● **What is expected**
Beneath this line are the data; copy exactly the part of them that opens with the line containing "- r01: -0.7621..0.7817" and closes with the line containing "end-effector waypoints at", and only that part.

═════ Dataset

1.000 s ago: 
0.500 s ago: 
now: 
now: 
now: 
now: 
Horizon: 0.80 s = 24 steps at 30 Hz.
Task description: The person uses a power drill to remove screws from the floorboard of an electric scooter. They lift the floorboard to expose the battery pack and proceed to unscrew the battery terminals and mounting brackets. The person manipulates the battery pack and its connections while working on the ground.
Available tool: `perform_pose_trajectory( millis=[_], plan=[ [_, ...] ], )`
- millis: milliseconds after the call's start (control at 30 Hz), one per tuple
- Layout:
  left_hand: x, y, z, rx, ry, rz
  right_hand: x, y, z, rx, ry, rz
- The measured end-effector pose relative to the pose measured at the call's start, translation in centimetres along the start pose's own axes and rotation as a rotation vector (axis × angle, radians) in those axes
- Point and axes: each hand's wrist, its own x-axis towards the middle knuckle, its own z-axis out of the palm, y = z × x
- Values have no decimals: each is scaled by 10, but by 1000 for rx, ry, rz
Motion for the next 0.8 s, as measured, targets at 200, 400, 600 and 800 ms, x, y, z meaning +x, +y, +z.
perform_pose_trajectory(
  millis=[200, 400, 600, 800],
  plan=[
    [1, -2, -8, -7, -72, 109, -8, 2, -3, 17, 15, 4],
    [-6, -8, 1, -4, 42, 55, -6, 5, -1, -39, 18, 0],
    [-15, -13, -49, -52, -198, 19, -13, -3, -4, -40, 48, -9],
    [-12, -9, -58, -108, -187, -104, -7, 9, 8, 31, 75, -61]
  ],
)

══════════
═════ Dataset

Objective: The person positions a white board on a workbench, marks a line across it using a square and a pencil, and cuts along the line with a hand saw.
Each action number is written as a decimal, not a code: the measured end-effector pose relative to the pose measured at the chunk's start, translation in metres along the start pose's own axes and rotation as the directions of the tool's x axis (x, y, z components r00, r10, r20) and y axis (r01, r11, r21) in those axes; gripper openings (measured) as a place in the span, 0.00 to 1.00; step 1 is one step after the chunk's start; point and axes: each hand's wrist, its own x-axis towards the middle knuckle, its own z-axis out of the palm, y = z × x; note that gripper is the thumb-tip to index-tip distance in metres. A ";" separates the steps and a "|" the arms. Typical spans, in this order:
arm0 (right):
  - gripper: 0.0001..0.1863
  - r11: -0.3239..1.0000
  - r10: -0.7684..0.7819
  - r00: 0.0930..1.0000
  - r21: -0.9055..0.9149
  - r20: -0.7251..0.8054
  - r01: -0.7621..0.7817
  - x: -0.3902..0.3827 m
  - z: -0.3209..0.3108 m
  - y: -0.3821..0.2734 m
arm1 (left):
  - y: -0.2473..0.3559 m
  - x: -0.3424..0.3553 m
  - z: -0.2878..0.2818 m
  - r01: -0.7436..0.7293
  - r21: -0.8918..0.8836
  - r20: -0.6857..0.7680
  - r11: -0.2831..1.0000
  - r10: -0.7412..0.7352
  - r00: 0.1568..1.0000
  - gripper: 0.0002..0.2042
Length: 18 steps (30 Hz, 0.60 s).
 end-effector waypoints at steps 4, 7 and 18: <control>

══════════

● **Exercise result**
  - r01: -0.7621..0.7817
  - x: -0.3902..0.3827 m
  - z: -0.3209..0.3108 m
  - y: -0.3821..0.2734 m
arm1 (left):
  - y: -0.2473..0.3559 m
  - x: -0.3424..0.3553 m
  - z: -0.2878..0.2818 m
  - r01: -0.7436..0.7293
  - r21: -0.8918..0.8836
  - r20: -0.6857..0.7680
  - r11: -0.2831..1.0000
  - r10: -0.7412..0.7352
  - r00: 0.1568..1.0000
  - gripper: 0.0002..0.2042
Length: 18 steps (30 Hz, 0.60 s).
 end-effector waypoints at steps 4, 7 and 18: <control>

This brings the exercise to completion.